Unusually for an orchestra, the winds and brass met the challenge better than the sometimes-pitchy strings. Union Avenue reduced the score to eighteen instrumentalists plus Henry Claude on multiple percussion voices, who got a workout in Acts II and IV. One of the best operas for oboe, “Aïda” gave principal oboist Ann Homann multiple featured opportunities, and she played beautifully with Thompson in the soprano’s Act III aria, “O patria mia,” nearly a duet of sorts.

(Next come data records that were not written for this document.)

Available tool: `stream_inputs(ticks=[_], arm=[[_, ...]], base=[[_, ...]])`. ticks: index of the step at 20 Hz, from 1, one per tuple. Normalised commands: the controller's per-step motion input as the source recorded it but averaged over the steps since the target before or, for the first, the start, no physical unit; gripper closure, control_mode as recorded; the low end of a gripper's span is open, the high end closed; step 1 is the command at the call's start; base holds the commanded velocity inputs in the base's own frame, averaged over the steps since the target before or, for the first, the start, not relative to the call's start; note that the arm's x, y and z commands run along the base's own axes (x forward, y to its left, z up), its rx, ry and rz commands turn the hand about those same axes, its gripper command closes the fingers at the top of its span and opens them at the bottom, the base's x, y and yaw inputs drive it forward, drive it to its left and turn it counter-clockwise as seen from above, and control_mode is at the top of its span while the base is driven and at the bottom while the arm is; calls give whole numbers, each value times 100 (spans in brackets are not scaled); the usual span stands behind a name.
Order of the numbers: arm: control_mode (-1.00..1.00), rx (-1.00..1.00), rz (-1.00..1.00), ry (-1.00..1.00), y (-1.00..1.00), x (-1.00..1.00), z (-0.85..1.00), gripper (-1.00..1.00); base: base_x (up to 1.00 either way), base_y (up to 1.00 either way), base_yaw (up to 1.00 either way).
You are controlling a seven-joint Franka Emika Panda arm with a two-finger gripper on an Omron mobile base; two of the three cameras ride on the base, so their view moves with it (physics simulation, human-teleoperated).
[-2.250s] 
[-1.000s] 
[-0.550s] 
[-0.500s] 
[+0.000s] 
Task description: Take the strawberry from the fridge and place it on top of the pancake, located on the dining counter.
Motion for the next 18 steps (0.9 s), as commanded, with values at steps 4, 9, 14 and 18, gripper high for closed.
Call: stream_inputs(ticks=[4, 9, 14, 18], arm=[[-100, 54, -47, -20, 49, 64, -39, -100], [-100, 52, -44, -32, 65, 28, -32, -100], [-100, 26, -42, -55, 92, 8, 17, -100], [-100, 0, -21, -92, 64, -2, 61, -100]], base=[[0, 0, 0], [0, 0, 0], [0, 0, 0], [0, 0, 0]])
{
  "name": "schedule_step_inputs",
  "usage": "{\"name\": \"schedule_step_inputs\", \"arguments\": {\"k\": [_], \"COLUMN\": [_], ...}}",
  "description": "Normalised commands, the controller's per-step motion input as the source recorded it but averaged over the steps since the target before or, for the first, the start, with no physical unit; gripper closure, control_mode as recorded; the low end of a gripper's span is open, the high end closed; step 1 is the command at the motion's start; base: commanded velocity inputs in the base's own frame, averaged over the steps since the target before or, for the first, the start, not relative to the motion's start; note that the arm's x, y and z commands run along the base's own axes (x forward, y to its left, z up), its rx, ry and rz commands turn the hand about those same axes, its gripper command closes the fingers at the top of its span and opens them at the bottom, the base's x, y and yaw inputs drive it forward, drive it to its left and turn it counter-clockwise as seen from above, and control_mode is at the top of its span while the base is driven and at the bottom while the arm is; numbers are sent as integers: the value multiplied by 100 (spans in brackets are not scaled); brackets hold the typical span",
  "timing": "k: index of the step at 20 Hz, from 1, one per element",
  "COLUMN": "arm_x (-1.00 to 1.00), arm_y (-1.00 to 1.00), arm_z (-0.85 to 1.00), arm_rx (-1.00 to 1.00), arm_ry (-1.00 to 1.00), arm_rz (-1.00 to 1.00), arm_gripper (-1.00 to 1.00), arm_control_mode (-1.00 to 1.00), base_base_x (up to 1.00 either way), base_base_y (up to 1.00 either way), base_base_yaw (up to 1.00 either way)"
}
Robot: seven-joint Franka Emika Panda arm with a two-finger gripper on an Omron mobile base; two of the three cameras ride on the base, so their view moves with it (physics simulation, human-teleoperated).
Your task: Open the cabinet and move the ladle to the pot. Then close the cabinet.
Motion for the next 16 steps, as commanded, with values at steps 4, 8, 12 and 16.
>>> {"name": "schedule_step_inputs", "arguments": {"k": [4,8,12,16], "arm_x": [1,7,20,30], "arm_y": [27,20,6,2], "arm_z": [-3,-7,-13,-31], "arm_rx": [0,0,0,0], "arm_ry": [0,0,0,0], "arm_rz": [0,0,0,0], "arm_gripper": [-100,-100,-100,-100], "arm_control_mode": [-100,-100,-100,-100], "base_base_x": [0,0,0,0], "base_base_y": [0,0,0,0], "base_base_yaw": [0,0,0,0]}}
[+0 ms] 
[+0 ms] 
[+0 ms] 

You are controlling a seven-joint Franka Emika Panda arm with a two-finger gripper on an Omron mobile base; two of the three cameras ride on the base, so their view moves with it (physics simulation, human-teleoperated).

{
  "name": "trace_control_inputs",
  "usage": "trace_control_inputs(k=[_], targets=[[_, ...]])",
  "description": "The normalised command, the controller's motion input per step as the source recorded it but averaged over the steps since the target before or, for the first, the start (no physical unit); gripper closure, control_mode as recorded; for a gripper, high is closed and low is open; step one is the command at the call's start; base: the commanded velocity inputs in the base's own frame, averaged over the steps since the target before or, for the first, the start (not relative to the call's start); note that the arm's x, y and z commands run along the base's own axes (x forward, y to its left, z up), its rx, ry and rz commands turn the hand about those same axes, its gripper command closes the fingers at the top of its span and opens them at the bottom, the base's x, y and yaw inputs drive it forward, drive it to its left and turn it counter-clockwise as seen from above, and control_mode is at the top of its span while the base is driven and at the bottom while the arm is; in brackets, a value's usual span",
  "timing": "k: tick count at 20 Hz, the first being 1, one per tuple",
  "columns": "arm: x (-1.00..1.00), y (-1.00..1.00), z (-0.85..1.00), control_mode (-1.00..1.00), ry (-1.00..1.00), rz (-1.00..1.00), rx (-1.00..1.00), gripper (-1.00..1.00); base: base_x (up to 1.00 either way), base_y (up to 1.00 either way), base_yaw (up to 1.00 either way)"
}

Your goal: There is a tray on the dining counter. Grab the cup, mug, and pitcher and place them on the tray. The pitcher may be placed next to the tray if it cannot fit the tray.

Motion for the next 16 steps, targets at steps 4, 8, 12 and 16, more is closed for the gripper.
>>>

Altogether, Union Avenue assembled a superbly sung “Aïda,” better, in fact, than Lyric Opera of Chicago managed last spring with far more money. Concert opera will expand the horizons of any opera company. Even Seattle Opera, one of ten A-level American houses, routinely puts on a concert selection in January now, Berlioz’s epic “Les Troyens” next year and Saint-Saëns “Samson et Dalila,” last year. A couple summers ago, chatter circulated that Scott Schoonover had been seen with a score of “Samson et Dalila,” a work smaller companies avoid—because who on earth can finance building a temple only to tear it down? I’m sure I don’t know what Union Avenue will perform in 2025 and 2026—their season reveal comes in mid-autumn nowadays—but my fingers are crossed.

“Aïda” continues for one more performance on Saturday, 3 August. Union Avenue Opera’s 2024 mainstage season closes with four performances of Stephen Sondheim’s “Into the Woods” on 16, 17, 23 and 24 August. They announce their 2025 season at a gala with Christine Brewer on Thursday, 17 October 2024 at The Barnett on Washington.